Note:
This topic has been translated from a Chinese forum by GPT and might contain errors.
Original topic: 数据导入导出
I need to export data from a large table A based on a where condition and then import it into an old table B. Do you have any solutions for this?
My idea is to use dumpling to export the specified SQL data to a CSV file and then use lightning to import it into table B, but the problem is that table B is not empty, and the import reports an error.
Does dumpling export results as SQL?
–sql mode does not support exporting to SQL,
Error:
create dumper failed: unsupported config.FileType ‘sql’ when we specify --sql, please unset --filetype or set it to ‘csv’
What is --sql? Should it be --filetype sql?
The image is not visible. Please provide the text you need translated.
Oh, got it. So, would replacing --sql with --where meet the requirements?
The structures of the two tables are different, and you need to export specific fields using --sql.
There are restrictions everywhere.
Use Lightning to import into the empty table C, and then slowly insert (if there are fewer records, you can also insert the data from table B into table C).
Use the Kettle tool to import.
The data volume is quite large, with several years of historical records amounting to hundreds of millions. It’s not easy to handle.

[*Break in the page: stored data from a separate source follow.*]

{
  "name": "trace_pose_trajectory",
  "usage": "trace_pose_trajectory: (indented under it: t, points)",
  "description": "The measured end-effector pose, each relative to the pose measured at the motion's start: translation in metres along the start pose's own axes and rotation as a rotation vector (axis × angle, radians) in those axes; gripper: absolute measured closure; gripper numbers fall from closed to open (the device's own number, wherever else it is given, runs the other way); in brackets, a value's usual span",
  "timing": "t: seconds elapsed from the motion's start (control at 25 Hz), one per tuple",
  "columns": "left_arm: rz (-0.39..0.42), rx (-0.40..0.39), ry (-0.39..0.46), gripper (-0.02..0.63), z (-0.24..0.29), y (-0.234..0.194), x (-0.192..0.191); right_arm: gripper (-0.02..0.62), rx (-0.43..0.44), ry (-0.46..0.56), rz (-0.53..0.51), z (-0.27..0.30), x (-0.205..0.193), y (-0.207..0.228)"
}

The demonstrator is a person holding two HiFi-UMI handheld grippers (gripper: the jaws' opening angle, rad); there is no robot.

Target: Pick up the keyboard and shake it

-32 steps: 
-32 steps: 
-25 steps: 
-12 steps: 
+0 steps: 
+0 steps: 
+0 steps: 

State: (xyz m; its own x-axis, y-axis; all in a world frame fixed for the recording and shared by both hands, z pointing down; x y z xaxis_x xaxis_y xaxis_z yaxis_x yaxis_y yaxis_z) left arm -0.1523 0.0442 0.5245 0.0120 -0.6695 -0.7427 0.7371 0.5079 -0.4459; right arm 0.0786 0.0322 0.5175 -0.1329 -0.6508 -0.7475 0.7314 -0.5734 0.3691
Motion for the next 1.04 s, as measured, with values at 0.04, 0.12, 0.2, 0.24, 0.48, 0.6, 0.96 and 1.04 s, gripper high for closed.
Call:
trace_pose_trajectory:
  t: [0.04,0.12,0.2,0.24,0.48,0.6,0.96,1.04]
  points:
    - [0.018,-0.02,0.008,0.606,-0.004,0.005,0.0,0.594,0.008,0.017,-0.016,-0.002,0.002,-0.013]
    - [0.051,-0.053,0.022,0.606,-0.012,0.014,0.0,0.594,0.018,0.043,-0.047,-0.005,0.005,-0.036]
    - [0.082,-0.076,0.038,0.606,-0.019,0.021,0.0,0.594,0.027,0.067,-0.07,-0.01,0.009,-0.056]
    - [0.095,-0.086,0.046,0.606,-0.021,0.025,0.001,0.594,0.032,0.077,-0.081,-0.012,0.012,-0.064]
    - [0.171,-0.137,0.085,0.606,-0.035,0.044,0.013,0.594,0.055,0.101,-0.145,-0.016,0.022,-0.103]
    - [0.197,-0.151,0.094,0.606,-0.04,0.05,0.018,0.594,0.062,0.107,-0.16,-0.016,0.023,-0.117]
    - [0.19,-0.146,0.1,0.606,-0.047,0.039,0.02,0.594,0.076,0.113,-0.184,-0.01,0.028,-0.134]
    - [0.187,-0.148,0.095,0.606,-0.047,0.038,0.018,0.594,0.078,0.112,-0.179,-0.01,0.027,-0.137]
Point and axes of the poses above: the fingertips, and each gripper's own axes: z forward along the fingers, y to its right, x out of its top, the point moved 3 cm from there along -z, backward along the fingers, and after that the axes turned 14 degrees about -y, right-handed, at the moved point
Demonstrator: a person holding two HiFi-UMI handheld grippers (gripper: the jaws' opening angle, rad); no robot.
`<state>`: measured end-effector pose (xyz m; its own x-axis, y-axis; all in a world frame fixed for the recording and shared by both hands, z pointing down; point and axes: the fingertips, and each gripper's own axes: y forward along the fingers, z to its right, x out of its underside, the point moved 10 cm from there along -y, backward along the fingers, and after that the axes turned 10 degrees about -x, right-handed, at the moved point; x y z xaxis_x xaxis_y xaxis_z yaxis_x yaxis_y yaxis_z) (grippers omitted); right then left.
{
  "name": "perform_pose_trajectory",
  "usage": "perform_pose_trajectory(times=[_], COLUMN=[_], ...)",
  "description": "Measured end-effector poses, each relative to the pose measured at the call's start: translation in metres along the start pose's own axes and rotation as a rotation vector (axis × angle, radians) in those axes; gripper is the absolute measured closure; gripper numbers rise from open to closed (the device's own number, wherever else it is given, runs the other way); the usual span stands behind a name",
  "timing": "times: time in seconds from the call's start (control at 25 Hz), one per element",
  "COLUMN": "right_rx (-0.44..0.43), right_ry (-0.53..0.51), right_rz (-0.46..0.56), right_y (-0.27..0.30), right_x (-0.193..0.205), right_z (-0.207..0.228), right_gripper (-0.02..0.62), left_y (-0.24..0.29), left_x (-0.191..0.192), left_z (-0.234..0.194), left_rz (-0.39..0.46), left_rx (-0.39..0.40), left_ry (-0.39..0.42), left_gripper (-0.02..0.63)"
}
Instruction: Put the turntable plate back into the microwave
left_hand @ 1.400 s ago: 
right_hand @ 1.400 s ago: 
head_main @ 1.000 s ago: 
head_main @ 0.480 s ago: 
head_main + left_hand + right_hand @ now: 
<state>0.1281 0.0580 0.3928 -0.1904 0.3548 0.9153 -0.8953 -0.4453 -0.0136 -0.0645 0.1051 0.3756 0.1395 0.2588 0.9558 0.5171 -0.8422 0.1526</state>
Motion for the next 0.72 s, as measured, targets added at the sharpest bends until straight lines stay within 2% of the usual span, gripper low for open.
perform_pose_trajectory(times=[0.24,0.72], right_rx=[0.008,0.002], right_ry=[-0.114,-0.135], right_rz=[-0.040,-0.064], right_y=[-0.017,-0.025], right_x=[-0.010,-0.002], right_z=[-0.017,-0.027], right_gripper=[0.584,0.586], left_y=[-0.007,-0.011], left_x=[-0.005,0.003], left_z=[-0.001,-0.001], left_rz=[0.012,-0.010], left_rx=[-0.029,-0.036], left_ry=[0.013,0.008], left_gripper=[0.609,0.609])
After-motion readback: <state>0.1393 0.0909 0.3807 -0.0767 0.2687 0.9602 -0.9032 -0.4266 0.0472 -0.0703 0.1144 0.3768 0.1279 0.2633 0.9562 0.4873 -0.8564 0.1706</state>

If it’s within the same database, I usually just write an insert statement to insert the data. If it’s across different databases or heterogeneous, I generally use ETL tools like Kettle.
Try rebuilding a new table.
We can only leave it to the R&D team to write the code for migration.
Curve-saving the nation: first import into an empty table, then insert into the empty table. If the data volume is large, consider submitting in batches. It’s not a big problem.
Continuously following, learning ETL tools from the experts.
If the target table is not empty during import, TiDB Lightning will automatically report an error and exit; if parallel import mode (parallel-import = true) is enabled, this check will be skipped.
If there is indeed no problem with the imported data, I feel this can be resolved in the following way.
When performing incremental imports, choosing the physical mode might be a bit counterproductive because the physical mode will automatically perform checksum and analyze at the end. If there is a lot of historical data, these two operations might take longer than the import itself.
During incremental imports, I feel that the logical import mode is better.
If the field structure and order of the CSV file are consistent with Table B, you can use Lightning’s tidb mode, which essentially uses the replace into method for writing.
Has the final solution been decided?
Unloading data is very simple, just write an unload tool yourself. For loading, you can use load data.